An MLX build of Rampart, a compact encoder-only BERT (MiniLM-L6, hidden 384, 6 layers, ~18.5M params) with a 35-label BIO token-classification head for detecting personally identifiable information (PII). Intended for on-device, client-side PII redaction on Apple Silicon.

This repository ships float (fp16) MLX weights in model.safetensors plus a small self-contained MLX implementation (rampart_mlx.py).

Provenance

This is an independent MLX conversion of the original nationaldesignstudio/rampart. The original is distributed as a 4-bit quantized ONNX export; the float weights here were recovered directly from that export (4-bit MatMulNBits linears and INT8 embeddings dequantized to float) and then stored in MLX safetensors.

The conversion was verified to reproduce the original ONNX model exactly: on the validation prompts, MLX vs. ONNX Runtime token-label agreement is 100% with a maximum logit difference of ~1e-5 (floating-point rounding).

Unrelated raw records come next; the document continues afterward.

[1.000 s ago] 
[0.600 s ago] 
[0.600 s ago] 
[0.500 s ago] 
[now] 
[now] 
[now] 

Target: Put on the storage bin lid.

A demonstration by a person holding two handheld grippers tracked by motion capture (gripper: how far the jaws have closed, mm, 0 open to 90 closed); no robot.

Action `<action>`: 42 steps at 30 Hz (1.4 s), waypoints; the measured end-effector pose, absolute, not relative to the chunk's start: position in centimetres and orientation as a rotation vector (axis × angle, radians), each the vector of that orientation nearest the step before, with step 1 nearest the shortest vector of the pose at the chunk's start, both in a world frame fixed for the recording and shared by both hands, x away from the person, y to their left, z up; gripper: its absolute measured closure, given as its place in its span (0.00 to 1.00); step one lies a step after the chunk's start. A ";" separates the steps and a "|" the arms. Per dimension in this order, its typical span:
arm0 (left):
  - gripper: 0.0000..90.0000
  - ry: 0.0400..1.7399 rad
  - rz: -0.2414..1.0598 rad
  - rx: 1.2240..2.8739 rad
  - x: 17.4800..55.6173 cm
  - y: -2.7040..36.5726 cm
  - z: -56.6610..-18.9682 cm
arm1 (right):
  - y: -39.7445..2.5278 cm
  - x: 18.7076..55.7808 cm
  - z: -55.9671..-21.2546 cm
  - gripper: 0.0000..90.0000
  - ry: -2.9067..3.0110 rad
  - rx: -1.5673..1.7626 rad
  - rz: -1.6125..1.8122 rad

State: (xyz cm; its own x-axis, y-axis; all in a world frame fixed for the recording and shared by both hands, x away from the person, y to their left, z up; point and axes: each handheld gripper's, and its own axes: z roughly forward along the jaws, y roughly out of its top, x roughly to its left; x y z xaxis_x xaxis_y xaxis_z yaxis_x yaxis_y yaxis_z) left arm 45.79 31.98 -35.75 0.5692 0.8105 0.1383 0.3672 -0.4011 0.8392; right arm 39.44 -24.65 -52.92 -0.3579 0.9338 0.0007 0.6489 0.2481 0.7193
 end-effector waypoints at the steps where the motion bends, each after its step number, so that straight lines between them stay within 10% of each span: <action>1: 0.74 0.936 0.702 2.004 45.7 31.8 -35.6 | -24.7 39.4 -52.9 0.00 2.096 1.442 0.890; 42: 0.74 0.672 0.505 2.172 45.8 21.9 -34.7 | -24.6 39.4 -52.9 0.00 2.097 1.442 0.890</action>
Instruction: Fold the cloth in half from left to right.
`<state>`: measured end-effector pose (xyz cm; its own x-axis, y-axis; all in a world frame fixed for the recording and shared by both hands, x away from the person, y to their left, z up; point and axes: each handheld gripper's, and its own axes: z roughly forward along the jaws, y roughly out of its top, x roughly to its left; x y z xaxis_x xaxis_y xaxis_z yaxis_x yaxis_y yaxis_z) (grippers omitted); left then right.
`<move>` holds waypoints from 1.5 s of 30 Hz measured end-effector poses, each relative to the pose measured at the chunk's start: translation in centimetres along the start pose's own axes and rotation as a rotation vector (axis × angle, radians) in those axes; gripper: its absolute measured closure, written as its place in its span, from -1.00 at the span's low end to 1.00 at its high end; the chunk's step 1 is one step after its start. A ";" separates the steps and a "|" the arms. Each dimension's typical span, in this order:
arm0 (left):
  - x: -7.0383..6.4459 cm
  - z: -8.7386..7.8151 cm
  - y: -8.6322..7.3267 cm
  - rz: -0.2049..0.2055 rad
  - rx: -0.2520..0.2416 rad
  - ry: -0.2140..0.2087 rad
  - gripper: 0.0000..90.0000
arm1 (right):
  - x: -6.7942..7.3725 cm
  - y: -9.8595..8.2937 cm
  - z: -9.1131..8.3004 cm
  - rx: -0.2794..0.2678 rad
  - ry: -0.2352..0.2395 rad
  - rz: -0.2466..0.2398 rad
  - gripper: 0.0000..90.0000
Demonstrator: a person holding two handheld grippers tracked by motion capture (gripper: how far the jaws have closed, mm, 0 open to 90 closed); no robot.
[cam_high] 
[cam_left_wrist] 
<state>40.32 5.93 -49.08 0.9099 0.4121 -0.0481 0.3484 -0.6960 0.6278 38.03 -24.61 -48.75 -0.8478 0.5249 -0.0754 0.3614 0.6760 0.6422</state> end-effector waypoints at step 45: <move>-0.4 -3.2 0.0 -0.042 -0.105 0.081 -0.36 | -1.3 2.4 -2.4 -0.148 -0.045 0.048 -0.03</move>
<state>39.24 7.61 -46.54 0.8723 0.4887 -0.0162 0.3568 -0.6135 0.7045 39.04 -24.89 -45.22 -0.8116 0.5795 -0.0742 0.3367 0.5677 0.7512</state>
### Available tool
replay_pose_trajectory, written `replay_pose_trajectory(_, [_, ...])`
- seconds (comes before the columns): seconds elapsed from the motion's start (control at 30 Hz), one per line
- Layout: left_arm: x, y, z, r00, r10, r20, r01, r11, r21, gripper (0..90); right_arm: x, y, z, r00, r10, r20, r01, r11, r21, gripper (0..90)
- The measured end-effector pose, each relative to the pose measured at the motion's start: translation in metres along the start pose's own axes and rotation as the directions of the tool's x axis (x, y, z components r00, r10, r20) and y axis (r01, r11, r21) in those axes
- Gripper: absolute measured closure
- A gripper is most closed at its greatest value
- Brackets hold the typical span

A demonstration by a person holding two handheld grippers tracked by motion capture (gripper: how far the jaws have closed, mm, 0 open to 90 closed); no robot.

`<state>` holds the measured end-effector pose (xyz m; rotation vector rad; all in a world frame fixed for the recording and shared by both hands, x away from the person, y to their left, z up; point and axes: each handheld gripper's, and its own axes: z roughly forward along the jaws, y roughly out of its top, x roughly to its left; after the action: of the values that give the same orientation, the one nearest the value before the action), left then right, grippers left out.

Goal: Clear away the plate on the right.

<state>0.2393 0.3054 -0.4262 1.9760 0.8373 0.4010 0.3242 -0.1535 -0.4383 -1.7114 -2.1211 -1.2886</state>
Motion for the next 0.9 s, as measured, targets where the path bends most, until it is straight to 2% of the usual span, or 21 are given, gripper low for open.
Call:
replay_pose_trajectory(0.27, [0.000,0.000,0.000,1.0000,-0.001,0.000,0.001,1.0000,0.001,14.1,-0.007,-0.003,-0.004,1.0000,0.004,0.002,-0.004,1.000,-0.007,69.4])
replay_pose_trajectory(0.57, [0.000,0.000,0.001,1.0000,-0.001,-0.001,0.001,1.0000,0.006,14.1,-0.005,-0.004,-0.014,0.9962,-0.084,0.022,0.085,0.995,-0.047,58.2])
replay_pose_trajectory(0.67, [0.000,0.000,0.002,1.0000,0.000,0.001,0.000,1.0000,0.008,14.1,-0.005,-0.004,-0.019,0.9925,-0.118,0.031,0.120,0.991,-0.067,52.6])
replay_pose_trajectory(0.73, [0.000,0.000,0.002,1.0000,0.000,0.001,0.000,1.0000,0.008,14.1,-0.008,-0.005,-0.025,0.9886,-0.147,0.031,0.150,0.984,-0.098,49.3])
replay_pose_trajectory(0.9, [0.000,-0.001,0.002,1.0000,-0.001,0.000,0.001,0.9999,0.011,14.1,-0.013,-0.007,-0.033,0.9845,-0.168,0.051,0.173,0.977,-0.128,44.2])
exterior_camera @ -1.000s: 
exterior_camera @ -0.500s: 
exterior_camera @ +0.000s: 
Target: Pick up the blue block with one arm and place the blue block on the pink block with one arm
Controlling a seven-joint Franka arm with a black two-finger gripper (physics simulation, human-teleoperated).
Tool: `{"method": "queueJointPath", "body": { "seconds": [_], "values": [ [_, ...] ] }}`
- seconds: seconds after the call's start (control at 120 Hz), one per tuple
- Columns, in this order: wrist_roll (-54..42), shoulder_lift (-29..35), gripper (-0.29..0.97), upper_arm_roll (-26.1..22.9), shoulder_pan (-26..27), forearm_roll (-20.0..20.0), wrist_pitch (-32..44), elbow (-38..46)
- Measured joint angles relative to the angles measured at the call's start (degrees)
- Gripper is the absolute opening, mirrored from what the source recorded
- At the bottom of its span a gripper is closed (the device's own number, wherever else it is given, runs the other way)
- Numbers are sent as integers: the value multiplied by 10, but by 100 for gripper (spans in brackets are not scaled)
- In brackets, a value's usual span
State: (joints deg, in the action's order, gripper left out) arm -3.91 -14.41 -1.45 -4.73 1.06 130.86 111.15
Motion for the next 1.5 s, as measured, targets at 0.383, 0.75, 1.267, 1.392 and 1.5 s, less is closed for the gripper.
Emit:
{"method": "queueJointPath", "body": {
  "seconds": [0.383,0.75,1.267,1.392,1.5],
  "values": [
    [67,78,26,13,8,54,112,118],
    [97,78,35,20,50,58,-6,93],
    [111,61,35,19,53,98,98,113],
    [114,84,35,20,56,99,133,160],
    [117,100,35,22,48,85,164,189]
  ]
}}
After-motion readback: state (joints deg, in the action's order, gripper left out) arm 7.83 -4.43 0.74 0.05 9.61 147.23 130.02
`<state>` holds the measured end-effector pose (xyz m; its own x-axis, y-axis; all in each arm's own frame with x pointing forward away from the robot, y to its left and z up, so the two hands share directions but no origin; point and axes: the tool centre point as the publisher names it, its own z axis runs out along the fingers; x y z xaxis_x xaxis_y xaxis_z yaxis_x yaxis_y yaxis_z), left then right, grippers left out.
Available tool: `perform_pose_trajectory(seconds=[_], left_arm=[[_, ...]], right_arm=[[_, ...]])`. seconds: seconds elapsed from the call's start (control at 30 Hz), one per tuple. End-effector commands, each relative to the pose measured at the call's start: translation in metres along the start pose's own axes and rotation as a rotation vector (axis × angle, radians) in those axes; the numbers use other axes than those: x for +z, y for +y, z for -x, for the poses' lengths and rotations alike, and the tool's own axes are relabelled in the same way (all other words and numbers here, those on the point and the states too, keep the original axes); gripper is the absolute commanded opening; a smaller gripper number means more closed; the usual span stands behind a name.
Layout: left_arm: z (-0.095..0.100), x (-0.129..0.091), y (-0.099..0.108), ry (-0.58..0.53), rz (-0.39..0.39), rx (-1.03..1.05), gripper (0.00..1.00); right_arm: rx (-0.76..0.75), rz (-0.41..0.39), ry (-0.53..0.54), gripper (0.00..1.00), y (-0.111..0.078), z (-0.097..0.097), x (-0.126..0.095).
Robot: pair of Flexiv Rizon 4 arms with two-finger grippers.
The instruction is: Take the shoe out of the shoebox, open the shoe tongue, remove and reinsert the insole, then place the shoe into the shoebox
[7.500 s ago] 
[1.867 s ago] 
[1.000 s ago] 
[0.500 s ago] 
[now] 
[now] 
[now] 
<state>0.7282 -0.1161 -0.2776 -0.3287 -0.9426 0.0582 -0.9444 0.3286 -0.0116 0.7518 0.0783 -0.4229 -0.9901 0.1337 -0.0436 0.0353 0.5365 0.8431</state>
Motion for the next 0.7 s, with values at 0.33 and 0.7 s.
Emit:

No third-party MLX port was used in producing these weights.

Labels

17 entity types in BIO format (35 classes incl. O): GIVEN_NAME, SURNAME, EMAIL, PHONE, URL, TAX_ID, BANK_ACCOUNT, ROUTING_NUMBER, GOVERNMENT_ID, PASSPORT, DRIVERS_LICENSE, BUILDING_NUMBER, STREET_NAME, SECONDARY_ADDRESS, CITY, STATE, ZIP_CODE.

Usage

pip install mlx tokenizers
python demo.py "My name is John Smith, email john.smith@example.com"

import mlx.core as mx
from tokenizers import Tokenizer
from rampart_mlx import load

model, cfg = load(".")
tok = Tokenizer.from_file("tokenizer.json")
enc = tok.encode("Call me at (555) 123-4567")
logits = model(mx.array([enc.ids]), mx.array([enc.attention_mask]))
label_ids = mx.argmax(logits[0], axis=-1).tolist()
labels = [cfg.id2label[i] for i in label_ids]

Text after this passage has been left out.